Patients Diagnosed With Granulomatosis With Polyangiitis: the Journey To Receive Rheumatologist Care

Abstract

Background/Objectives: Granulomatosis with polyangiitis (GPA) is a necrotising vasculitis characterised by granulomatous inflammation involving small vessels. In addition to specific findings for the affected organ, constitutional symptoms and joint and muscle pain can be observed.

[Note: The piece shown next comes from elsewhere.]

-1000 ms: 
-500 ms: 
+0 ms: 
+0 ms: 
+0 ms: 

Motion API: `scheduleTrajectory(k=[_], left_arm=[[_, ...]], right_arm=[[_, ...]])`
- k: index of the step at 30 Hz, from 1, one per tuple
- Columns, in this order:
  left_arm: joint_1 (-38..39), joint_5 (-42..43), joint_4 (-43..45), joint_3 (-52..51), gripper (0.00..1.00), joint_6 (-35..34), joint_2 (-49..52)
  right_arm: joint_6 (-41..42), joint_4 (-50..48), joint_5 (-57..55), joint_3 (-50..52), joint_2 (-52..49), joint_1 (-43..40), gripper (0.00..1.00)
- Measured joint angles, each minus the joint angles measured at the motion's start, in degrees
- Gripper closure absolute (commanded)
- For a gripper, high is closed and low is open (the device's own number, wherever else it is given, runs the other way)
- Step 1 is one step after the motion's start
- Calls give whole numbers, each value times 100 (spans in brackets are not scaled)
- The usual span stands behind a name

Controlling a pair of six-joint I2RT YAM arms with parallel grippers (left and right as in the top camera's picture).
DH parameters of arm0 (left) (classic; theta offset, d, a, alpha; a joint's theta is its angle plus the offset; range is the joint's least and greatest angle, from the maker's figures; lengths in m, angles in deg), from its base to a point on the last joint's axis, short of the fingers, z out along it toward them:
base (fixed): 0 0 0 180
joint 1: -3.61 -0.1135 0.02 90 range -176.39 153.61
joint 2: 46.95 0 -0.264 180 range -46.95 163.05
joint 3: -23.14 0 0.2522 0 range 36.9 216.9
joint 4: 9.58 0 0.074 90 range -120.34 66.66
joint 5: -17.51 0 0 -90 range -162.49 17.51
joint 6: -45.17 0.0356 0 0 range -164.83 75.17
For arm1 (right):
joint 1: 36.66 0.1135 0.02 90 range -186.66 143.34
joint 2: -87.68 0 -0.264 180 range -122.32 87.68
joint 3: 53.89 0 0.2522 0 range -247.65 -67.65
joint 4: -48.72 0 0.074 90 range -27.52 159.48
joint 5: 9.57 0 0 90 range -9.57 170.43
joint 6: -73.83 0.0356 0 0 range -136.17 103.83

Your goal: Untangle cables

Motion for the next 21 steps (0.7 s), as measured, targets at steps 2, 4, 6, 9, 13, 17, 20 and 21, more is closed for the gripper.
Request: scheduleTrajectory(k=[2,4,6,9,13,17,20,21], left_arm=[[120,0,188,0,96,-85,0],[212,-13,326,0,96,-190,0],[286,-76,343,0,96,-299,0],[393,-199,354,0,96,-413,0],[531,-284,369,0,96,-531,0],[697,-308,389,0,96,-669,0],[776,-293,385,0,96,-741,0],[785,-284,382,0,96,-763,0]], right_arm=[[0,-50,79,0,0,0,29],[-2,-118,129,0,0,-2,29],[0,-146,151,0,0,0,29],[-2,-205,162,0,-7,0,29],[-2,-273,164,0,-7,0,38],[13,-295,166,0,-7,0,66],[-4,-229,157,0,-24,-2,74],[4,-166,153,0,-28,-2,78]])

The prodromal phase, where symptoms last for months before clinical diagnosis, may suggest infection or malignancy. This may cause a delay in GPA diagnosis. The period from the first symptoms to diagnosis may last from one month to three years. In this study, we aimed to demonstrate that, as the time between the onset of symptoms and diagnosis increases, the disease involvement may become more severe, and the possibility of recurrence may increase, indicating the importance of early diagnosis. Methods: For this cross-sectional retrospective study, data from 40 patients with GPA were evaluated. Demographic, clinical, treatment, and follow-up characteristics of the patients were obtained from their medical records. Results: The mean time between the presentation of the first complaints and GPA diagnosis was 7.40 +/- 11.84 (0, 60, 3; mean +/- standard deviation [minimum, maximum, and median]) months. The time between the first complaints and diagnosis was longer for patients with a history of recurrence (11.44 +/- 16.73 [0, 60, 4.5] vs. 4.71 +/- 6.04 [0, 24, 2.5], p value = 0.260). Conclusions: GPA is an inflammatory disease with various clinical presentations. In the management of patients with GPA, awareness of its presentation is important for rheumatologists as well as other clinicians during the initial evaluation, demonstrating the importance of interclinical collaboration.